Now living in Kitsilano – he trains at UBC after years living and training in Victoria – Weinberger said he’s also more in tune with his body, and takes better care of himself than he did as a younger swimmer.
“I’m a lot more focused now than the last time. I’ve been doing great things at the pool, but it’s also now about what I do when I get home from training,” he explained.
“Now, I get right on my nutrition, and I’m way better with my sleep – these are things I didn’t really worry about before.
“I literally won the bronze medal last time drinking chocolate milk and eating pizza and McDonald’s. This time around, everything is way different, way better.”
While Weinberger has spent much of the year training in Vancouver, he did fare well at a competition six weeks ago in Hungary, finishing third in the 10K despite a lack of rest or adjustment to the time zone.
Last week, he took part in another Olympic tune-up race in Roberval, Que., and will head to Rio earlier this month. The Olympics begin Aug. 5, and Weinberger’s race is set for Aug. 16.
“Everything I’ve done has been with a focus on Rio. A lot of other competitors aim to peak for different events throughout the year – things like European championships or World Cup events, if they’re in the money – but for me, it’s been all about the Olympics,” he said.

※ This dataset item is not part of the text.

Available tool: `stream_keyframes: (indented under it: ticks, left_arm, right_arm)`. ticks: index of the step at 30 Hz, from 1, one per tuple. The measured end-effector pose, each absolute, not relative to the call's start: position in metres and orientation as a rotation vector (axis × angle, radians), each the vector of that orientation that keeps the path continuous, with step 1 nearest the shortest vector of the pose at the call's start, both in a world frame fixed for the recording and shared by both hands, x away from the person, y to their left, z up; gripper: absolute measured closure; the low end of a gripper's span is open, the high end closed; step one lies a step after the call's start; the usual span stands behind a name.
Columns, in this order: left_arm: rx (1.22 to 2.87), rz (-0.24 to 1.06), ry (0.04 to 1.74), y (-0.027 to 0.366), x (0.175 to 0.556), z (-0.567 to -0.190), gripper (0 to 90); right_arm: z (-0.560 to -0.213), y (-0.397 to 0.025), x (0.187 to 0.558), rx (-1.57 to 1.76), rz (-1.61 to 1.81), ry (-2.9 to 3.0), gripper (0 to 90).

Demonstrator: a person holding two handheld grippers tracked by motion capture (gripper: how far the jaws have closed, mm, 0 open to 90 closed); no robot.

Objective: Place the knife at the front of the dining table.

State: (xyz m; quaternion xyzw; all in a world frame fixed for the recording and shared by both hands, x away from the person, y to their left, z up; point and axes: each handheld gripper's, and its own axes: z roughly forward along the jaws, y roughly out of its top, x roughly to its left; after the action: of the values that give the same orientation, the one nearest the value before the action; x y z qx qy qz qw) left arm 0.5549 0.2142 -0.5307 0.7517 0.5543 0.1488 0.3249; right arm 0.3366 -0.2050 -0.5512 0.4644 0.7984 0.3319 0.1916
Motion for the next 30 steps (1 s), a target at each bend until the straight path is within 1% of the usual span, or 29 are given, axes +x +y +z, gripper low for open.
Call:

“I’m pretty anxious, but I just want to get into the water and throw down. I’m not the type of guy to plan too much – I’m a doer, so I just want to get out there and do the race and let the things that are going to happen, happen.”
Almost since Rio was announced as host city for the 2016 Games – and certainly in recent months – the city has been in hot water over water conditions and the outbreak of the Zika virus. Many of Rio’s waterways are polluted and, according to reports, filled with debris, bacteria and in some cases, sewage.
Health concerns have caused a handful of high-profile Olympians – Canadian tennis star Milos Raonic and U.S. golfer Jason Day among them – to pull out of this month’s competition.
Weinberger, however, remains unconcerned.
“I was there a year (ago) at a pre-Olympic race, and I had the opportunity to take some supplements that counteract any bacteria. There were a bunch of safety measures taken,” he said, adding with a laugh that, just to be safe, he drank a can of Coke after his race.
“That would’ve killed anything in my stomach, too.”
When it comes to health issues that envelop these Games, he suggests it’s easier for players of Raonic’s and Day’s ilk to quit because the Olympic Games are not the pinnacle of their respective sports, as opposed to open-water swimming, which is only thrust into the spotlight every four years.
“These golfers and basketball players who are copping out – they have bigger competitions and they make millions of dollars every year. But we’re open-water swimmers… we aren’t out there driving around in our Ferraris. You aren’t going to get to see (open-water swimming) in any other place than the Olympics,” he said.
“It’s only the third Olympics we’ve had the 10K and it’s really blown up – it’s pure, raw athletics – so we aren’t going to miss it.
“It’s going to be a great race – one of the best (events) of the Olympics.”
Weinberger isn’t the only Rio-bound swimmer with ties to the Semiahmoo Peninsula. Hillary Caldwell – a former White Rock resident now living in Victoria – is also en route to Brazil, where she will compete for Canada in the backstroke.
Like Weinberger, Caldwell also competed at the 2012 Olympics in London.
Distance runner Luc Bruchet – an Elgin Park Secondary alum –will also be in Rio at his first-ever Olympics, having qualifed for the men’s 5,000-m race in July.
Other Surrey Olympians in Rio include field-hockey player Sukhi Panesar, Johnston Heights Secondary alum Christabel Nettey (long jump) and gymnast Shallon Olsen.